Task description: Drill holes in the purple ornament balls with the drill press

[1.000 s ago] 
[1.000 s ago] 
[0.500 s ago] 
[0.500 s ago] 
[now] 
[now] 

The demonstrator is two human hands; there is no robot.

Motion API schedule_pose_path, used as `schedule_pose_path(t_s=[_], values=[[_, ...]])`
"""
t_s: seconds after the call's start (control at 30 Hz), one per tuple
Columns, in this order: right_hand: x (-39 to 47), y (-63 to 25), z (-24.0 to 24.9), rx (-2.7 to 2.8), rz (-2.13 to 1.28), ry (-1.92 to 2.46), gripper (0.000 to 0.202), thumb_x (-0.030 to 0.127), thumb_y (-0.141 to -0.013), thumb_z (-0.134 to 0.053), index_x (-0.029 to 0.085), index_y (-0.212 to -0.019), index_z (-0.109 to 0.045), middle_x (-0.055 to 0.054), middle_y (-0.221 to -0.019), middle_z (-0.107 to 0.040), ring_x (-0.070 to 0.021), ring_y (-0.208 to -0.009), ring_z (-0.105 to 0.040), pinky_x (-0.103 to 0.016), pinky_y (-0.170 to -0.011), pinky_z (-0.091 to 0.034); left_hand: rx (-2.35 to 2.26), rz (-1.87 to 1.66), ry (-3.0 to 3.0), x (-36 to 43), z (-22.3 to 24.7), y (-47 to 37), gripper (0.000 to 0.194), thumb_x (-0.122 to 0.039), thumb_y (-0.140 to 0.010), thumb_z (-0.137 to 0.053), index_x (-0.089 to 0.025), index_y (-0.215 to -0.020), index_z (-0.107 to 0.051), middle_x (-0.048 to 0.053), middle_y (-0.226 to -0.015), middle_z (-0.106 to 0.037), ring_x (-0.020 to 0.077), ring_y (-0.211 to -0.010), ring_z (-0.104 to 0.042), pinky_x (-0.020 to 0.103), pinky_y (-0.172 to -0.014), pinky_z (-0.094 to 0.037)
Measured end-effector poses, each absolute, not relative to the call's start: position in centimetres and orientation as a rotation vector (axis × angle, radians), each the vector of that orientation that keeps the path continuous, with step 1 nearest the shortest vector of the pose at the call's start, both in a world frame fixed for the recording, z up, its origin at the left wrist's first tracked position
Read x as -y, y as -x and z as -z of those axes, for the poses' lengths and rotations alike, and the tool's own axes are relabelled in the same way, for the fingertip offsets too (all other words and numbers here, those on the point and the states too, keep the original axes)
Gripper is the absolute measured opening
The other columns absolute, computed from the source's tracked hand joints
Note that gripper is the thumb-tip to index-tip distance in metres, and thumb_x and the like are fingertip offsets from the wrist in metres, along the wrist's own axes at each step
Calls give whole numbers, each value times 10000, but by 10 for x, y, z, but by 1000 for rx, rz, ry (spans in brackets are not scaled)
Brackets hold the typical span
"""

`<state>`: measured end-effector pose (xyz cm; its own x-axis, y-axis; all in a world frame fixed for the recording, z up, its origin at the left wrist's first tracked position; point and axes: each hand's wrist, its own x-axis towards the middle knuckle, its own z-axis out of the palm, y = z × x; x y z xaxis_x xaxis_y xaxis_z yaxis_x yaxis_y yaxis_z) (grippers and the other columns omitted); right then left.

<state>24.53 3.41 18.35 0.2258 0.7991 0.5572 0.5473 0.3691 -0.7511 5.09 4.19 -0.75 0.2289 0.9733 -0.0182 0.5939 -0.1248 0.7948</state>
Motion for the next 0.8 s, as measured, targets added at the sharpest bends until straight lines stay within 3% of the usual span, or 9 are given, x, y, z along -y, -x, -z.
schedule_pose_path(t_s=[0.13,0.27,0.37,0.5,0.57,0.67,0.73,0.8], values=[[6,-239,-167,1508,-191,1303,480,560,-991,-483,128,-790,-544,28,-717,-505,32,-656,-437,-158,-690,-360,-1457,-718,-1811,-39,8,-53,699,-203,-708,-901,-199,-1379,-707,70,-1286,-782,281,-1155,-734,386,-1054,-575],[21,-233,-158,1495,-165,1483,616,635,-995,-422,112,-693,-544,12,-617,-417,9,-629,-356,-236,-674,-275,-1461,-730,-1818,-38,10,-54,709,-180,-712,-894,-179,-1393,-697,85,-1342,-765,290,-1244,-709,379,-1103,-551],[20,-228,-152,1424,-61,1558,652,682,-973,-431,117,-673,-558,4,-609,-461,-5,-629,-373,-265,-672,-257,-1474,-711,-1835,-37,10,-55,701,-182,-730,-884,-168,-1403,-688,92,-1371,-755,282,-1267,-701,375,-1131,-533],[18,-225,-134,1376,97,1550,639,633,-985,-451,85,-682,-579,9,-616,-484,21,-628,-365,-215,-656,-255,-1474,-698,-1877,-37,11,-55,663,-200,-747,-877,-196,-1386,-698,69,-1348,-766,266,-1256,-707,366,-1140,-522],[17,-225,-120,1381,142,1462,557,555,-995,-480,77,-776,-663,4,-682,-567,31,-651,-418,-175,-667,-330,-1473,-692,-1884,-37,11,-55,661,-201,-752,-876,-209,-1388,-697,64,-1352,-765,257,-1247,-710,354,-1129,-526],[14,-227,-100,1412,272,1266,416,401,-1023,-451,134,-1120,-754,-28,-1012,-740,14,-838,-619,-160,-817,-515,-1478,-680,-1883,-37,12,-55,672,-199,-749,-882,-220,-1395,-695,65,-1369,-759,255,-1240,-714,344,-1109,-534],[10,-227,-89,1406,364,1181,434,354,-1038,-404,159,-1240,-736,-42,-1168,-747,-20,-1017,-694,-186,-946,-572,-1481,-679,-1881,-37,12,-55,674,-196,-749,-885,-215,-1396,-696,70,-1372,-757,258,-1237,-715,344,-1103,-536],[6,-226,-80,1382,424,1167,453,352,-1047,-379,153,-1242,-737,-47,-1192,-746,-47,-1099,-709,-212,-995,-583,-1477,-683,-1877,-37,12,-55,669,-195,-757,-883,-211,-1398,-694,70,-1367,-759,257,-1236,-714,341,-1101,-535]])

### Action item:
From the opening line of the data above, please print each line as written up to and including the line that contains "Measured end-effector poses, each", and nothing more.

### Task answer:
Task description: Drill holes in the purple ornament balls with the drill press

[1.000 s ago] 
[1.000 s ago] 
[0.500 s ago] 
[0.500 s ago] 
[now] 
[now] 

The demonstrator is two human hands; there is no robot.

Motion API schedule_pose_path, used as `schedule_pose_path(t_s=[_], values=[[_, ...]])`
"""
t_s: seconds after the call's start (control at 30 Hz), one per tuple
Columns, in this order: right_hand: x (-39 to 47), y (-63 to 25), z (-24.0 to 24.9), rx (-2.7 to 2.8), rz (-2.13 to 1.28), ry (-1.92 to 2.46), gripper (0.000 to 0.202), thumb_x (-0.030 to 0.127), thumb_y (-0.141 to -0.013), thumb_z (-0.134 to 0.053), index_x (-0.029 to 0.085), index_y (-0.212 to -0.019), index_z (-0.109 to 0.045), middle_x (-0.055 to 0.054), middle_y (-0.221 to -0.019), middle_z (-0.107 to 0.040), ring_x (-0.070 to 0.021), ring_y (-0.208 to -0.009), ring_z (-0.105 to 0.040), pinky_x (-0.103 to 0.016), pinky_y (-0.170 to -0.011), pinky_z (-0.091 to 0.034); left_hand: rx (-2.35 to 2.26), rz (-1.87 to 1.66), ry (-3.0 to 3.0), x (-36 to 43), z (-22.3 to 24.7), y (-47 to 37), gripper (0.000 to 0.194), thumb_x (-0.122 to 0.039), thumb_y (-0.140 to 0.010), thumb_z (-0.137 to 0.053), index_x (-0.089 to 0.025), index_y (-0.215 to -0.020), index_z (-0.107 to 0.051), middle_x (-0.048 to 0.053), middle_y (-0.226 to -0.015), middle_z (-0.106 to 0.037), ring_x (-0.020 to 0.077), ring_y (-0.211 to -0.010), ring_z (-0.104 to 0.042), pinky_x (-0.020 to 0.103), pinky_y (-0.172 to -0.014), pinky_z (-0.094 to 0.037)
Measured end-effector poses, each absolute, not relative to the call's start: position in centimetres and orientation as a rotation vector (axis × angle, radians), each the vector of that orientation that keeps the path continuous, with step 1 nearest the shortest vector of the pose at the call's start, both in a world frame fixed for the recording, z up, its origin at the left wrist's first tracked position

That was the complete answer.